– MIRANZA
Madrid, 4 de junio – Las técnicas mínimamente invasivas han demostrado ser efectivas para restaurar tanto la funcionalidad como la estética de los conocidos «ojos saltones» (proptosis), que pertenecen a condiciones como el desplazamiento anormal del globo ocular hacia adelante, la visión doble y la retracción de los párpados. Según el especialista en oculoplastia de IMO Grupo Miranza en Madrid, Marco Sales, estos abordajes quirúrgicos son personalizados y secuenciales, siguiendo un orden preciso: primero se realiza la descompresión orbitaria, luego se corrigen los músculos extraoculares y, finalmente, se procede a la cirugía palpebral y estética.
Entendiendo la Orbitopatía Tiroidea
La orbitopatía tiroidea, también conocida como orbitopatía de Graves, es una enfermedad de origen inmunológico que afecta a los tejidos que rodean el ojo. Esta condición provoca un aumento del volumen de los músculos y la grasa en la órbita, lo que puede hacer que los ojos sobresalgan de su posición habitual.
Fases de la Patología
Esta enfermedad presenta dos fases principales: la fase aguda o activa y la fase crónica o inactiva. Durante la fase aguda, se observan síntomas como inflamación, dolor, edema, proptosis y diplopía (visión doble). Esta etapa puede durar entre 6 y 36 meses; sin embargo, en la mayoría de los casos, la actividad intensa no supera los 12 meses. Por esto, un diagnóstico precoz es crucial para maximizar la eficacia del tratamiento y prevenir secuelas permanentes.

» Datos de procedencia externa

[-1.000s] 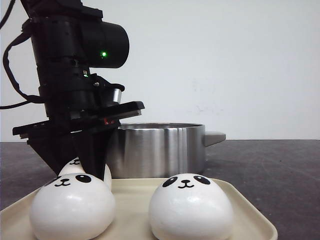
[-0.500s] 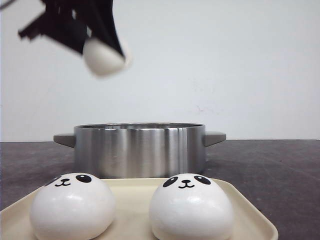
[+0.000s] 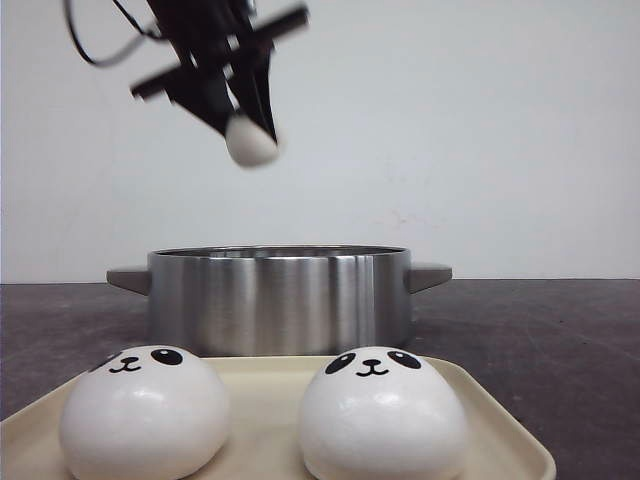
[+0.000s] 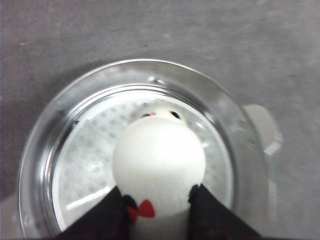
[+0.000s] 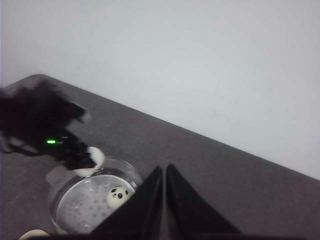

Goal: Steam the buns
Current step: 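Lift the bun with the left gripper and carry it over the pot, then lower the bun into the pot and open the left gripper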

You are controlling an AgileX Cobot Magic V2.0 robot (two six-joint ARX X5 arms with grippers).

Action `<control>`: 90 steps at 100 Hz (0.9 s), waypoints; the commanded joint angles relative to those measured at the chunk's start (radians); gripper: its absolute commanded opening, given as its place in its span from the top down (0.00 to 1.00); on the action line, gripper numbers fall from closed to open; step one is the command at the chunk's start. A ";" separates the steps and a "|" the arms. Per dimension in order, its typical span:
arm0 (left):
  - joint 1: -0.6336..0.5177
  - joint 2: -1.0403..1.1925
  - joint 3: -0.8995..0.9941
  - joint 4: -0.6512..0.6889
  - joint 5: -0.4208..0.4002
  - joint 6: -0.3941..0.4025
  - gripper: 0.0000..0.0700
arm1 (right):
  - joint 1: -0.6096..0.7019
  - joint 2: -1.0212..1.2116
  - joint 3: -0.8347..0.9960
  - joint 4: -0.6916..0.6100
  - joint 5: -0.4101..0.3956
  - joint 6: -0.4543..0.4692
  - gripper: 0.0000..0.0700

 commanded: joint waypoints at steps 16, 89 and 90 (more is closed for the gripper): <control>0.032 0.194 0.120 -0.052 -0.001 0.019 0.99 | 0.011 -0.008 0.023 -0.046 0.005 0.054 0.99; 0.048 0.390 0.121 -0.005 -0.002 0.018 0.42 | 0.011 -0.029 0.023 -0.070 0.005 0.114 0.99; 0.048 0.390 0.121 -0.004 -0.002 0.018 0.39 | 0.011 -0.029 0.023 -0.070 0.005 0.114 0.99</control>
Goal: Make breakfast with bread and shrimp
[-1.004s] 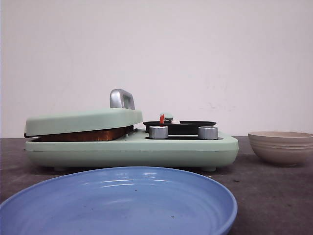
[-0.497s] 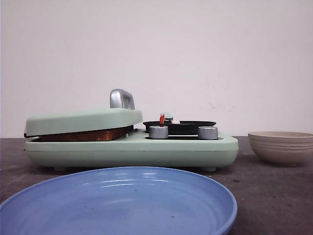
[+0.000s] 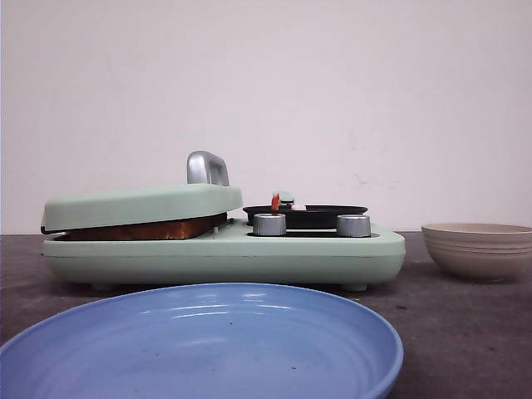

El especialista en Oculoplástica y Estética y Rejuvenecimiento Oculofacial de IMO Grupo Miranza en Barcelona, Joan Oliveres, menciona que frecuentemente la enfermedad se diagnostica tarde debido a síntomas inespecíficos, como el ojo rojo o la diplopía matutina, que pueden aparecer antes de que se presenten alteraciones tiroideas más evidentes. Detectar la enfermedad a tiempo «marca la diferencia en la evolución».
Abordaje durante la Fase Aguda
Durante la fase aguda de la orbitopatía tiroidea, el tratamiento incluye terapias inmunosupresoras y control de factores de riesgo, donde dejar de fumar se considera «fundamental» para frenar la progresión de la enfermedad.
Desenlace y Secuelas en la Fase Crónica
Una vez controlada la inflamación, la enfermedad avanza a la fase crónica, que se caracteriza por secuelas funcionales y estéticas como proptosis residual, retracción palpebral (posición anómala del párpado) y diplopía persistente. Además, el grupo oftalmológico sigue manteniendo una intensa actividad investigadora, explorando nuevas moléculas dirigidas a dianas específicas para tratar la inflamación y prevenir o revertir posibles secuelas.
Oliveres destaca también la importancia de un enfoque multidisciplinar, ya que es complejo encontrar centros que cuenten con tantos profesionales especializados en rehabilitación quirúrgica y que sean capaces de ofrecer un seguimiento completo desde la fase aguda hasta la cirugía reconstructiva.